WHAT IS REQUIRED:
Copy the entries below exactly, but only from the line containing "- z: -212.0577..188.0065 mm" through the final line.

(Source records)

-- -- --

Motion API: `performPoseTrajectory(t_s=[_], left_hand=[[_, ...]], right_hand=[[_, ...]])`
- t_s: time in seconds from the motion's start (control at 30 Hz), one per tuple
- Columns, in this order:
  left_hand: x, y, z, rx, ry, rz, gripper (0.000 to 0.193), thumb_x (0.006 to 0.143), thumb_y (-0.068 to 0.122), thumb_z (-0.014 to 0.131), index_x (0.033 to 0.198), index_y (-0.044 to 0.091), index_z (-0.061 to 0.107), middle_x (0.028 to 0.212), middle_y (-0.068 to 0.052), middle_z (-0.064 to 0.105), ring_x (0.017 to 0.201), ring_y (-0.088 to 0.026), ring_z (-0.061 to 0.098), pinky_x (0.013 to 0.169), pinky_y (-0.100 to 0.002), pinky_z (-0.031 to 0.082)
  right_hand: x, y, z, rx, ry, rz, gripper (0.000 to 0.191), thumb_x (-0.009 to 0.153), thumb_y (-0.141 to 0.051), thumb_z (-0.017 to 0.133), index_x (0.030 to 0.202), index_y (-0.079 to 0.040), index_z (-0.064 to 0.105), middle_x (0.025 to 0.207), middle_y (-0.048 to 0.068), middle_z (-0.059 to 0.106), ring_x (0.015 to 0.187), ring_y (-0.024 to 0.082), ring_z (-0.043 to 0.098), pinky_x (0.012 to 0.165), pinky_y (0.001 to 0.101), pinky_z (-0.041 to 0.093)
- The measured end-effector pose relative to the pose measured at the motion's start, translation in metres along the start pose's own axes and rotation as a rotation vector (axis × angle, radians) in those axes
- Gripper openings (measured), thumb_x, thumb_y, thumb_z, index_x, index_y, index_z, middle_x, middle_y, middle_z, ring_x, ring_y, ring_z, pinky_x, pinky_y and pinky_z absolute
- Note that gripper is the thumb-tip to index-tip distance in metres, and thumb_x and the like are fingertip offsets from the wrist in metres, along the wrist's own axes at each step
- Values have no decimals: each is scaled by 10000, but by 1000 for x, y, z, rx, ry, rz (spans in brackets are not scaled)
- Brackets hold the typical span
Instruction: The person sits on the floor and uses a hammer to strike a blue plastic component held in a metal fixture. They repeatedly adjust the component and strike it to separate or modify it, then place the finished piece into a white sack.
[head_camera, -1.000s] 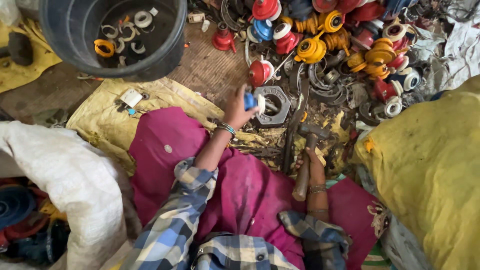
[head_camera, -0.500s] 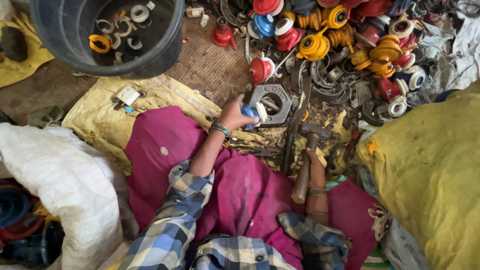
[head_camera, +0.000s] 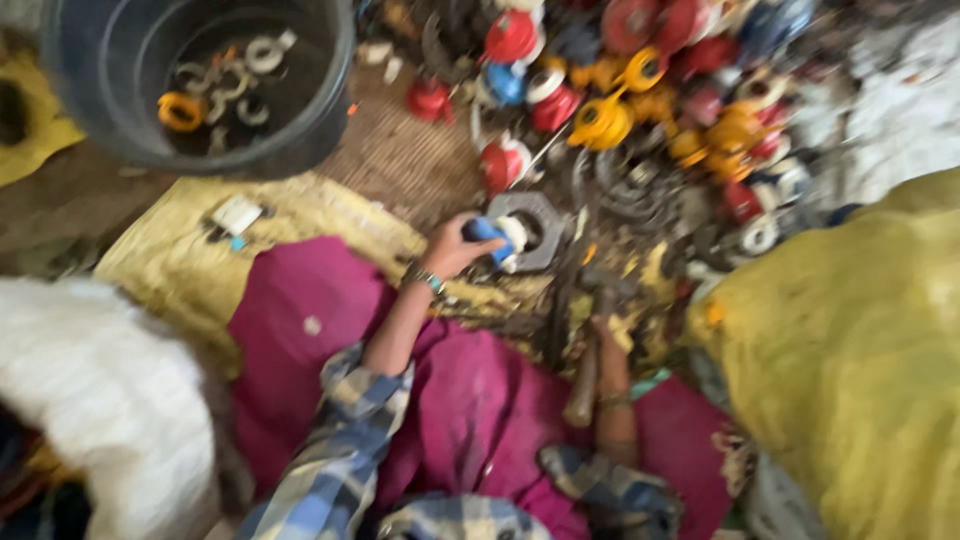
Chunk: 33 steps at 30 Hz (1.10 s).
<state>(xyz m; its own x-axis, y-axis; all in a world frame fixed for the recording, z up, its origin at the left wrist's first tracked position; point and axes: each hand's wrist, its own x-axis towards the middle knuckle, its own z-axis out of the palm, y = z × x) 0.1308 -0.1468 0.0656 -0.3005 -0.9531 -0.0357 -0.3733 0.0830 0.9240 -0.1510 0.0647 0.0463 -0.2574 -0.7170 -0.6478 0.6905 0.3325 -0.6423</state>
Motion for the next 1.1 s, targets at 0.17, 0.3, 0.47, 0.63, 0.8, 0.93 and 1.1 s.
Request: performPoseTrajectory(t_s=[0.17,0.3,0.47,0.63,0.8,0.93,1.1], left_hand=[[3,11,10,141,65,-135,749,903,679,629,1397,119,572,1125,-228,735,1070,-415,703,912,-470,549],[0,11,26,-68,104,-62,819,991,617,530,1580,87,321,1410,-322,528,1308,-466,516,1056,-488,424],[-4,10,51,-245,223,-64,743,1006,523,463,1582,68,346,1544,-285,443,1404,-425,450,1138,-446,362],[0,6,55,-412,424,-74,580,1002,415,503,1430,27,551,1364,-243,631,1263,-377,601,1070,-411,434],[6,8,40,-492,536,-92,436,971,342,515,1142,1,724,1112,-199,752,1044,-351,696,949,-411,508],[-1,23,37,-285,556,-66,450,985,396,515,1157,29,713,1059,-197,744,996,-343,713,905,-411,526],[-9,29,34,-280,541,7,511,1047,463,472,1216,35,697,1119,-202,739,1058,-349,707,920,-414,529]], right_hand=[[-11,-6,16,5,-12,7,294,943,-325,668,1059,-63,601,775,58,580,601,153,551,536,309,493],[-18,-6,22,3,-1,7,295,943,-318,668,1056,-53,606,767,60,588,595,154,554,534,309,491],[-16,-2,19,-58,32,-32,310,938,-322,670,1050,-37,627,772,66,607,591,160,572,534,317,509],[-12,2,14,-146,82,-43,278,945,-335,659,1032,-74,618,780,67,621,596,165,586,542,315,518],[-15,5,11,-40,31,5,255,961,-316,665,1009,-93,553,779,49,584,602,142,552,539,301,503],[-12,3,5,204,-66,83,266,964,-308,647,1021,-69,543,786,54,580,605,124,541,542,266,504],[-15,6,5,336,-230,45,201,1045,-158,676,1132,-36,541,856,39,598,667,83,565,564,217,495]])
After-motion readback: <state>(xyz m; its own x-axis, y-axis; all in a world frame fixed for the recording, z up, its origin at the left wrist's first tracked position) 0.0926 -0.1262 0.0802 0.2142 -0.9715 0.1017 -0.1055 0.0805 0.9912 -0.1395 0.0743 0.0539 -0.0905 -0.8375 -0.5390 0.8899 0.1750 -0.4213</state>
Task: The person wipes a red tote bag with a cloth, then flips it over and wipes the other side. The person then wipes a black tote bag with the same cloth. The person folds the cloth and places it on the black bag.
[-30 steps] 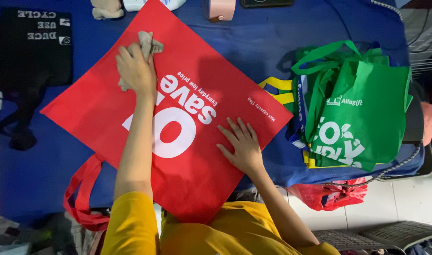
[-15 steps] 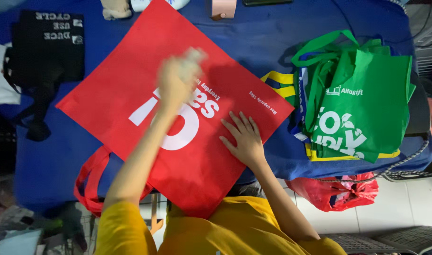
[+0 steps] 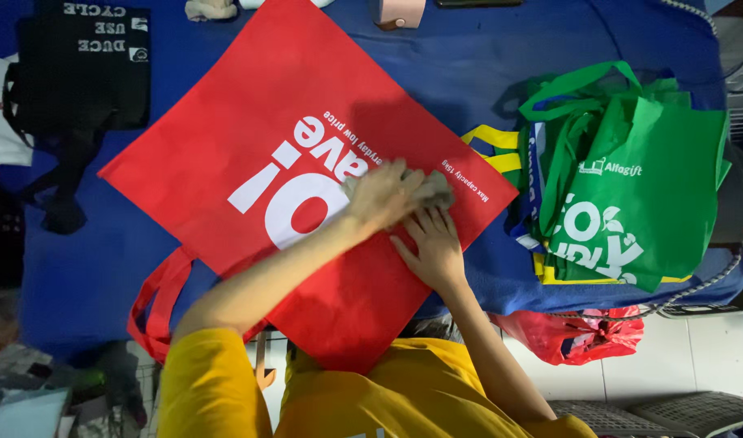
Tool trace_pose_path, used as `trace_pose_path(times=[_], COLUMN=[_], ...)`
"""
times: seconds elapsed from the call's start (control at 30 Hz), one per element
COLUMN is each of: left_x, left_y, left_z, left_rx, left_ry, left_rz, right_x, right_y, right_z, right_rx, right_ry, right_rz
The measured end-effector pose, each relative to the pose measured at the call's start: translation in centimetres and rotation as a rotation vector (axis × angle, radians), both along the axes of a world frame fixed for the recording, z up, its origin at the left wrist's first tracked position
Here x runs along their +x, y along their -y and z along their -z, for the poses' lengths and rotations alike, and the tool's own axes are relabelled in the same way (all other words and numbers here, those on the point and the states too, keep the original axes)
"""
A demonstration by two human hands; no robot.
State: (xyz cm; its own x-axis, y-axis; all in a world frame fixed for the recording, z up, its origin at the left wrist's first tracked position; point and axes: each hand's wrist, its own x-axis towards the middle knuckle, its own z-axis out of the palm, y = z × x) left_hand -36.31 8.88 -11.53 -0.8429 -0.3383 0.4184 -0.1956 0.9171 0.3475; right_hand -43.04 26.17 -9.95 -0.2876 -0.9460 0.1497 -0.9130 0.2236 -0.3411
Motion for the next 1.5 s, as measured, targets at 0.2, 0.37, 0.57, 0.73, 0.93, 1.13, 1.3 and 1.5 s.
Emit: trace_pose_path(times=[0.2, 0.37, 0.57, 0.73, 0.93, 1.13, 1.3, 1.5], left_x=[-1.5, -0.4, -0.3, -0.3, -1.6, -4.5, -8.7, -10.5], left_y=[17.7, 25.6, 25.0, 25.5, 23.8, 10.4, -1.6, -4.8], left_z=[-1.0, -0.8, -0.6, -0.7, -4.8, -6.4, -2.8, -0.1], left_rx=[-0.191, -0.322, -0.253, -0.272, 0.056, 0.685, 0.312, 0.094], left_ry=[0.039, -0.165, -0.189, -0.172, -0.102, -0.201, -0.278, -0.090], left_rz=[-0.393, -0.707, -0.720, -0.741, -0.764, -0.319, -0.093, -0.105], right_x=[0.5, 0.5, 0.5, 0.3, 0.3, -4.0, -7.5, -6.9], right_y=[0.3, 0.6, 0.6, 0.6, -0.1, -2.4, -0.6, -0.6], right_z=[-1.8, -2.4, -2.2, -1.7, -0.4, 1.1, 2.6, 3.3], right_rx=[0.016, 0.056, 0.030, 0.012, -0.058, -0.532, -0.360, -0.180], right_ry=[0.026, 0.043, 0.074, 0.081, 0.061, 0.157, -0.180, -0.089], right_rz=[-0.001, 0.006, 0.035, 0.030, 0.001, 0.432, 0.491, 0.552])
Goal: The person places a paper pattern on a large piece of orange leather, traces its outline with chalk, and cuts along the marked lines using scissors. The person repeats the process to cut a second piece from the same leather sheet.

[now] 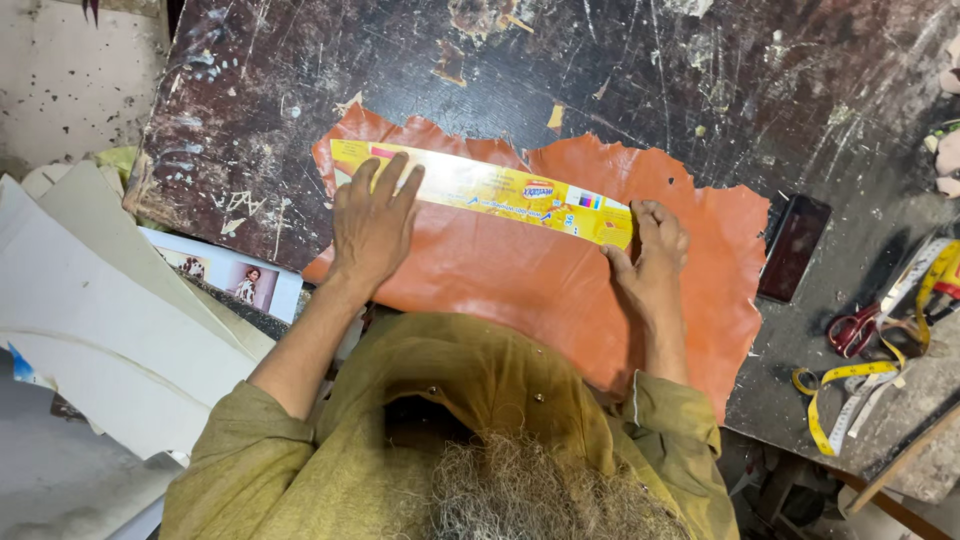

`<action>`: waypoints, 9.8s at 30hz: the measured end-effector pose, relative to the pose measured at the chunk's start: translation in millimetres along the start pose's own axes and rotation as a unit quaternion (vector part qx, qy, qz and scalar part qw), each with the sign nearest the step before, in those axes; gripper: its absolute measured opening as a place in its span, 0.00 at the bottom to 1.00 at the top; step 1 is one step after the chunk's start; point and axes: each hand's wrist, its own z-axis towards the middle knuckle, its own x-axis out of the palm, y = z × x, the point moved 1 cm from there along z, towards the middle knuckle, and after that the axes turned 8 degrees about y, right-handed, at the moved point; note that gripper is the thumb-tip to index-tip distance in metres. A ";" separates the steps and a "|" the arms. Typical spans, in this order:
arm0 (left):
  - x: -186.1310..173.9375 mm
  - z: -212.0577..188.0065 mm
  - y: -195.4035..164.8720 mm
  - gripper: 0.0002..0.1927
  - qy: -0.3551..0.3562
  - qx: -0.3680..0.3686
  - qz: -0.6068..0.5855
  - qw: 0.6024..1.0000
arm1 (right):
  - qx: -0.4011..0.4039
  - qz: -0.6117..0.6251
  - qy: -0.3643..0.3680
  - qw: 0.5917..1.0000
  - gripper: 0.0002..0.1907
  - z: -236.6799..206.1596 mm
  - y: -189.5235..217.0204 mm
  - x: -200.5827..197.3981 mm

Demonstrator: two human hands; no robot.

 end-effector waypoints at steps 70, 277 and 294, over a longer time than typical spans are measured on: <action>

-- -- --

ANSWER TO THIS TASK:
  - z: -212.0577..188.0065 mm
  - y: -195.4035..164.8720 mm
  - gripper: 0.0002..0.1927
  - qy: -0.3551..0.3562
  - qx: -0.3680..0.3686
  - qz: -0.6068..0.5855
  - qw: 0.6024..1.0000
arm1 (right):
  - qx: -0.4011..0.4039
  - qz: -0.6117..0.6251
  - qy: -0.3643..0.3680
  - qw: 0.5917..1.0000
  - gripper: 0.0002..0.1907
  - z: -236.6799..206.1596 mm
  - y: -189.5235..217.0204 mm
  - x: -200.5827..197.3981 mm

Demonstrator: two human hands; no robot.

 end-effector waypoints at steps 70, 277 and 294, over a longer time than typical spans are measured on: <action>

No further output is expected here.